# Chewing on EVERYTHING.



## cirice (Nov 15, 2015)

My youngest rat, Cooper, chews EVERYTHING. Except chew toys! 

She's destroyed a litter pan and is currently destroying the second one, she chews all the blankets, she chews on plastic baskets in the cage, and she chews on the bars! I thought at first it was stress, but she shows no other signs of stress. She'll go eat or groom or what have you, then chew on the bars, then go play or eat or groom or whatever.

I upped the food I give them just to make sure she wasn't hungry, and that didn't help anything.

I even slathered the chew toys in peanut butter, and all she did was lick it off and start chewing on other stuff again! It's not just one specific corner, either. She'll chew wherever she can. I've searched many threads about this and don't want to post on another (especially because some idiot mod on BAF banned me literally ten minutes ago for necroing TWICE), but I haven't found an answer that helps.

I'm not super worried about the plastic, as most of it (all from what I can tell) falls on the floor. But I don't want her damaging her teeth on the wire! 

What's causing this chewing, do you think?


----------



## peace (Jun 26, 2015)

Maybe stress? How long have you had her? Maybe try providing her with some plastic to chew on? Strange....


----------



## JAnimal (Jul 23, 2014)

She could be bored. You could try a foraging toy to keep her interested.


----------



## Angel_Rat (Feb 17, 2016)

U could try and move everything around, the toys in the places she likes to chew kinda like putting a litter box in the area new rats like to soil in.


----------



## moonkissed (Dec 26, 2011)

You said she is your youngest but just making sure.... she is in a cage with other rats? What is the age difference? If she is much younger and they do not want to play with her it can be quite boring and a bit lonely still.

Crazy chewing like that is usually boredom. But also for some rats once they become a problem chewer it can be difficult if not impossible to get them to stop. 

I'd work on the boredom issues first. Rats are highly intelligent animals and some are even more then others. They need really good mental stimulation. Having alot of time outside of their cage to run, explore, sniff and think is really helpful. If they already get time out I would up it and do 2-3 times out a day instead of all at once. 

I have found alot of chew stuff out there are not very interesting to some rats. The one thing my rats do love is called a knot nibbler. Something about it really makes them go for it.
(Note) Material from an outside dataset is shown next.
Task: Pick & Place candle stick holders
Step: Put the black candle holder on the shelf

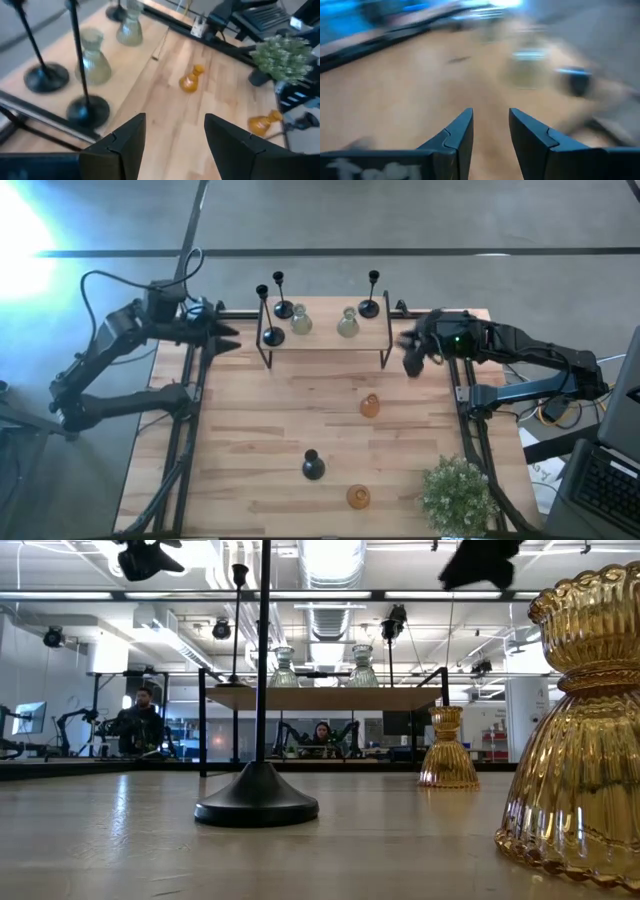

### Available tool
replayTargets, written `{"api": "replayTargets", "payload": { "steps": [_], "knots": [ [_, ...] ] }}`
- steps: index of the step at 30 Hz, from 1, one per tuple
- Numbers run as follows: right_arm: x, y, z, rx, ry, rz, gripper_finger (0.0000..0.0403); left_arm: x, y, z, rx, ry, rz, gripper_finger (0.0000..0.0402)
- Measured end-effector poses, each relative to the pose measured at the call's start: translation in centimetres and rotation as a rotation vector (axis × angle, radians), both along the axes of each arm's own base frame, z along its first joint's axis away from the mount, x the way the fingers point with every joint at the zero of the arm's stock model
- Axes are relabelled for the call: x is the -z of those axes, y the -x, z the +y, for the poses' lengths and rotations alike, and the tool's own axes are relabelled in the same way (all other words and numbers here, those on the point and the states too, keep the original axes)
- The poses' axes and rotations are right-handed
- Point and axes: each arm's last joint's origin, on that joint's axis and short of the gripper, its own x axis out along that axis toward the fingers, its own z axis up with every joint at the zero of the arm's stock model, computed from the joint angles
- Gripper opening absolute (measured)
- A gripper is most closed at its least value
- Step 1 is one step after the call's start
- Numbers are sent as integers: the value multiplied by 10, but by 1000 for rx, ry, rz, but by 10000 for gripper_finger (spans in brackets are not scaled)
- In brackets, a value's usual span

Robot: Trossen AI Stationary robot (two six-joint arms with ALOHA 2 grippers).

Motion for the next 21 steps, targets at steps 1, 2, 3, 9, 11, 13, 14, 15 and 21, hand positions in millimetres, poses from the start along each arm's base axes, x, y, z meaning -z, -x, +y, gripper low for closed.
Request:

I would also try food puzzles. They make them for birds and you may have to try a few different ones until u get one she really likes. You can google or look on pinterest probably to find how to make some homeday DIY type ones I am sure.

Maybe even work with teaching her some tricks?

I'd also give her stuff to chew on that is interesting and can drive her focus. Get cardboard tp/papertowel tubes fill with treats, fold the ends and hang it from the cage. 
Take a cardboard box and close it with no holes and put it in the cage. She will make her own holes to get in!
Take strips of cardboard and newspaper & thread them through the cage bars. She will have a blast ripping it to shreds & pulling it into the cage.


----------



## InuLing (Dec 26, 2015)

I agree with Moonkissed. Sounds like boredom to me. My girls would chew on the cage bars when they got bored so I'd let them out for an extra long playtime and rearrange the cage. The chewing stopped when I did that. Of course I never gave them a chance to get into the habit. Chronic chewers can be harder to get to stop. My girls never chew on the chew toys I get either. I also gave them knot nibblers and they loved disassembling them but then get bored with them. Rats are foragers by nature so they love having to work for their food. I've buried their food in their digging box, hung it from the top of the cage, sealed it in a tp tube, put it in a puzzle treat toy, and played hide the food where I find a bunch of hiding spots around the cage and put one piece in each spot while they're free roaming and they get to find it when they come back. Babies and older rats alike love this. I also found branches a good way to get active rats to climb and use up their energy. As a plus it's also a good thing to chew. :wink:


----------



## cirice (Nov 15, 2015)

moonkissed said:


> You said she is your youngest but just making sure.... she is in a cage with other rats? What is the age difference? If she is much younger and they do not want to play with her it can be quite boring and a bit lonely still.
> 
> Crazy chewing like that is usually boredom. But also for some rats once they become a problem chewer it can be difficult if not impossible to get them to stop.
> 
> ...


She's about a month or two younger than Bea, my second youngest. They do play quite often. She gets about one hour out of the cage with the other girls, two hours on weekends. Apart from that I get the three out individually for about 20 minutes or so twice a day. 

I'll have to find a knot nibbler inside Australia, as the postage from other countries tends to get very high. I've tried other DIY toys and such, and she doesn't have a long enough attention span for tricks. 

I have, however, found one thing that helps. I put lettuce in her lettuce ball and she'll spend ages at it. I don't want to give her too much watery stuff, but whenever I put tissues and such, when she finds out it's not lettuce, she loses interest


----------



## Angel_Rat (Feb 17, 2016)

Can u take a picture of the cage so we can see how many toys she has, how big the cage is and so on, or tell us? May help


----------



## eaturbyfill (Aug 23, 2012)

No matter what I do to try to keep some of my girls entertained, they are just destructive. Mine are in a Critter Nation with plenty of toys and hammocks and are gotten out almost every day. It helped to give them things to shred -- paper plates, toilet paper rolls, cardboard, fleece. I think they were chewing on things because they wanted to create nests and weren't satisfied just having the aspen to try to do so. Thought I would share in case my experience could help. Good luck!


----------



## Gribouilli (Dec 25, 2015)

My rats don't care for wood toys, but if I give them a small toy parts they can actually hold in their hands they will go crazy for it. You could try buying small (rat can hold it comfortably in their paws) bulk bird toy parts and see if they like it. I bought about 60 small bird toy parts for less than $5.


----------